----- PROVIDED DATA -----

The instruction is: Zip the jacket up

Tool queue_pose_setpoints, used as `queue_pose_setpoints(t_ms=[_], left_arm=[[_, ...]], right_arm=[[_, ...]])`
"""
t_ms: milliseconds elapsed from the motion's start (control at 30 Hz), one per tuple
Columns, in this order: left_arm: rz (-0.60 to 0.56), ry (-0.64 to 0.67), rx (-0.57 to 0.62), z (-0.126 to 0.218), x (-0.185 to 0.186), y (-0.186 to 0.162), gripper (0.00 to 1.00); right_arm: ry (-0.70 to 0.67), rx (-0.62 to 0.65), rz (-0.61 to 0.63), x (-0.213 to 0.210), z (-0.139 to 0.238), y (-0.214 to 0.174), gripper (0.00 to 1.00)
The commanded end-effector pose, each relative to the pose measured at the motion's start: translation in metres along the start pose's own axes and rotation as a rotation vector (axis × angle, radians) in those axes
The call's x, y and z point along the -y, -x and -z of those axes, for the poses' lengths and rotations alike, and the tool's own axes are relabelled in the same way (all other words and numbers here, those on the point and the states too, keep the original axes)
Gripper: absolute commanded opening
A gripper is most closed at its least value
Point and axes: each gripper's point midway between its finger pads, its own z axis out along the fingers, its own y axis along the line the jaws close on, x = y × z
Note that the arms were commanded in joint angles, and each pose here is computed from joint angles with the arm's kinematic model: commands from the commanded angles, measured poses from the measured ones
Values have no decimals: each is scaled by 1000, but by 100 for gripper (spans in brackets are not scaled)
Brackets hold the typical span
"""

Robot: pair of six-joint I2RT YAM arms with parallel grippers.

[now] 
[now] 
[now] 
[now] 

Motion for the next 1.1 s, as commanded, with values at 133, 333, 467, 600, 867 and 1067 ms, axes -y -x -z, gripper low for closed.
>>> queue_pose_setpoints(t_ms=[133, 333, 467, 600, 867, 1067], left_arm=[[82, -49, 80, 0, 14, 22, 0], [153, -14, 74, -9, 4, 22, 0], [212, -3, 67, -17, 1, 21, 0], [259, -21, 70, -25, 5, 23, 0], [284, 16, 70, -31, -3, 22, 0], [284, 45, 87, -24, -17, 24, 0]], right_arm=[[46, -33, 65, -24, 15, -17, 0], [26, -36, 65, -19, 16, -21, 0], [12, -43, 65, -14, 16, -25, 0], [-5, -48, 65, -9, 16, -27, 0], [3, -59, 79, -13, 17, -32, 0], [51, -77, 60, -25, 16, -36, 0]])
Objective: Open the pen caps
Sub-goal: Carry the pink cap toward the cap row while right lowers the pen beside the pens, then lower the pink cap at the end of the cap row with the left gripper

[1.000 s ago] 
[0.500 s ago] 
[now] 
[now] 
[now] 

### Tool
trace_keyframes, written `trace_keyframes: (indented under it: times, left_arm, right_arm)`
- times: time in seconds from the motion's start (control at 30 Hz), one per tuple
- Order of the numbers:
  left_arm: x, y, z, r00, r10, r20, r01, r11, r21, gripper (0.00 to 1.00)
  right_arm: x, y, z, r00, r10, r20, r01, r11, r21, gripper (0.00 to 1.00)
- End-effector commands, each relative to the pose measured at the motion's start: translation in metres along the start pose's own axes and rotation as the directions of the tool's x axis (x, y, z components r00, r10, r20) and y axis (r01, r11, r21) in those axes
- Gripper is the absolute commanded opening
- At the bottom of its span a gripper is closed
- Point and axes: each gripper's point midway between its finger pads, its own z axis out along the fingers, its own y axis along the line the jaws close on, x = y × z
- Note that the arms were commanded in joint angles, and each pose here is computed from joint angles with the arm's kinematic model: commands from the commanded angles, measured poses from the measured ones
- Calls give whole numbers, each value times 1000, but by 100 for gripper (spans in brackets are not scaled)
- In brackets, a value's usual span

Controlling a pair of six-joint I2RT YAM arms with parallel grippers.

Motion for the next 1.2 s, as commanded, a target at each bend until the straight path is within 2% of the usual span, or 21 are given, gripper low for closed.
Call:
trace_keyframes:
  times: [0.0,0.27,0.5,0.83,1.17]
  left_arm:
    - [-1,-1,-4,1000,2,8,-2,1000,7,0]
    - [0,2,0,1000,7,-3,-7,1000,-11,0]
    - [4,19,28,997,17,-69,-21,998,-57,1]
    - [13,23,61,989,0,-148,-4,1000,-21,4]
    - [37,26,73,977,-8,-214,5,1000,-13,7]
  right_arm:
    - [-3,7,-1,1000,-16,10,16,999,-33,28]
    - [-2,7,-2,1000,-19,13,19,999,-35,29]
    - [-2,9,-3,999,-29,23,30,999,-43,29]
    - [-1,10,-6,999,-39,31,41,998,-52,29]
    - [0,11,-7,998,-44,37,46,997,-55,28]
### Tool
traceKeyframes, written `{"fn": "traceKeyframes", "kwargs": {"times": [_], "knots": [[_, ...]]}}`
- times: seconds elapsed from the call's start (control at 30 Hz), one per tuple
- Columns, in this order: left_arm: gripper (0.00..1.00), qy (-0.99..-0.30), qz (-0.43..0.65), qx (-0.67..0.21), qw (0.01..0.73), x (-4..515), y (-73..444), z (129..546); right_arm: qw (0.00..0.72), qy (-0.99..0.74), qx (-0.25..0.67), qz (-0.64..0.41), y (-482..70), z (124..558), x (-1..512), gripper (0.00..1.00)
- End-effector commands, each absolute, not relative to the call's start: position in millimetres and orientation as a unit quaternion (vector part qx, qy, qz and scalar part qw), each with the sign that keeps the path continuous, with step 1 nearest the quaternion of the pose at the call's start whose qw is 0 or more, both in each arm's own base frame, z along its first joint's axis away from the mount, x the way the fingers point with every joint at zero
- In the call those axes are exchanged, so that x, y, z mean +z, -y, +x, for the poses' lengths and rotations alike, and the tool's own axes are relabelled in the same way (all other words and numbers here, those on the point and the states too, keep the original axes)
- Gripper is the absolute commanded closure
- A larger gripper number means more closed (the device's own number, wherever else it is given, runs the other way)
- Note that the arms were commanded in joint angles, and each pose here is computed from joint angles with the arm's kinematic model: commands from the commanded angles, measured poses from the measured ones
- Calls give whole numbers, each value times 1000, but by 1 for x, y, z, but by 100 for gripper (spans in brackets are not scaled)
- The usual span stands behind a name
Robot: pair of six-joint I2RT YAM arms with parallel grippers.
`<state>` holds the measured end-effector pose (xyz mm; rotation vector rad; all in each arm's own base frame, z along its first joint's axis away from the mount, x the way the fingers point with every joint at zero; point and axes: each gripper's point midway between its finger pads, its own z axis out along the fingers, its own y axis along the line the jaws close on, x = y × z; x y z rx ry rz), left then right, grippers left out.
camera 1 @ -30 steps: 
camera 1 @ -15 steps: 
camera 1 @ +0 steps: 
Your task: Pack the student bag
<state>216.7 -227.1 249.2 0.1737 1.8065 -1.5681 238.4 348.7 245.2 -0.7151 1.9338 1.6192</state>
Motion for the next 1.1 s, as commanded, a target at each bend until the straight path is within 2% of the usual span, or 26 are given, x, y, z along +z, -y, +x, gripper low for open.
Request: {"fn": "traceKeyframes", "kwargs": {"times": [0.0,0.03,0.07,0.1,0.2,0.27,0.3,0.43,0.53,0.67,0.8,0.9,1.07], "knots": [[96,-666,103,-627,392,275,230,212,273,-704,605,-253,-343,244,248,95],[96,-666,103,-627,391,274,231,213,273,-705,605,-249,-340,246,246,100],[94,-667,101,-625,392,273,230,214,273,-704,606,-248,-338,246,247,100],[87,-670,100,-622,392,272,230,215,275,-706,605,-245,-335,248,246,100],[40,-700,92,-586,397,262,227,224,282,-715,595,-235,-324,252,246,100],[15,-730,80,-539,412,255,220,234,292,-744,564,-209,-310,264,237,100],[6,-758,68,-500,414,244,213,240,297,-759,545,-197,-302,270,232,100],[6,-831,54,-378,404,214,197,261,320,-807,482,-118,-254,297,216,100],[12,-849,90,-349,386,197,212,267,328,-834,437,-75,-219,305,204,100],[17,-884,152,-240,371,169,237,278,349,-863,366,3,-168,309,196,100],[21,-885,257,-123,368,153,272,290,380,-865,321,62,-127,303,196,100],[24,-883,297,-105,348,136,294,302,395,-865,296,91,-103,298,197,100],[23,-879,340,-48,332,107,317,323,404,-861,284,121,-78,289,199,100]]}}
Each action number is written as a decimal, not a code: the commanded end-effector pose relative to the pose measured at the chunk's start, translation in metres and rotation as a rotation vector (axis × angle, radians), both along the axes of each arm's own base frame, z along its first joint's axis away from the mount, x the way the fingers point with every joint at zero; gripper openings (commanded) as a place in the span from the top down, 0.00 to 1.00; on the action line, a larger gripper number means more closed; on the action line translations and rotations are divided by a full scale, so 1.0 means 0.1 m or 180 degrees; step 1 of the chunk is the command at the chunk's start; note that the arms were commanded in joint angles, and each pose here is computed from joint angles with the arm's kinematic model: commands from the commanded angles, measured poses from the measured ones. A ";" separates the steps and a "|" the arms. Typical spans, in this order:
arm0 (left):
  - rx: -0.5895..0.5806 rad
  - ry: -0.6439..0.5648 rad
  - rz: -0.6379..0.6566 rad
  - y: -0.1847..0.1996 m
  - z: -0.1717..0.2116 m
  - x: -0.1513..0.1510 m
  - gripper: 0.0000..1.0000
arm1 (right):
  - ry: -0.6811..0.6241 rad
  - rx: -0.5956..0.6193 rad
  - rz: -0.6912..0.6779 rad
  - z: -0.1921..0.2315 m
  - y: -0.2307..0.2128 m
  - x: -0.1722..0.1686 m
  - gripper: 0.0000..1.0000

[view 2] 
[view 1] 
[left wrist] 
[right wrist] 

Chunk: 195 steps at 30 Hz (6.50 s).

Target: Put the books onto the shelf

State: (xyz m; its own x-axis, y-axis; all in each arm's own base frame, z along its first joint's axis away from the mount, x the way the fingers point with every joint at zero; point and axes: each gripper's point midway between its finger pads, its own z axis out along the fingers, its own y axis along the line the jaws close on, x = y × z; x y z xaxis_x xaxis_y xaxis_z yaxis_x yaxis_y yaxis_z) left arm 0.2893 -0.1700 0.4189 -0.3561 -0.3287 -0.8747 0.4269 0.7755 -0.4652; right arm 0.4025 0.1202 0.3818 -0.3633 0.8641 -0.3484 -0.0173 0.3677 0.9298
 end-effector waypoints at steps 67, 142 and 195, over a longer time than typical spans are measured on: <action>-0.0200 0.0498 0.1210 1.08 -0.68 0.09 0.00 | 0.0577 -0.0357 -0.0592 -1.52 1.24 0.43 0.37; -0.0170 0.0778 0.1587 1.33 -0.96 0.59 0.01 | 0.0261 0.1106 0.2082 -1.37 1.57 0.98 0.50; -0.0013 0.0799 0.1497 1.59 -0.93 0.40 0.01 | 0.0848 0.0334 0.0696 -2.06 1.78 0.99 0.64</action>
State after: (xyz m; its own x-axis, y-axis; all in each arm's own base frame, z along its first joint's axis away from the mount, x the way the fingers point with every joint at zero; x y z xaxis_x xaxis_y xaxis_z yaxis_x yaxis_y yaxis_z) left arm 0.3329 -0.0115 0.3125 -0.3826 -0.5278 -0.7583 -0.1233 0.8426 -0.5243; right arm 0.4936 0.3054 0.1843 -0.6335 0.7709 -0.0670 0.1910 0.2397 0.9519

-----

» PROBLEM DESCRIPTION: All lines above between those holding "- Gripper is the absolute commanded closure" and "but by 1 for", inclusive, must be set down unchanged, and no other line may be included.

» SOLUTION TO THE EXERCISE:
- Gripper is the absolute commanded closure
- A larger gripper number means more closed (the device's own number, wherever else it is given, runs the other way)
- Note that the arms were commanded in joint angles, and each pose here is computed from joint angles with the arm's kinematic model: commands from the commanded angles, measured poses from the measured ones
- Calls give whole numbers, each value times 1000, but by 1 for x, y, z, but by 100 for gripper (spans in brackets are not scaled)

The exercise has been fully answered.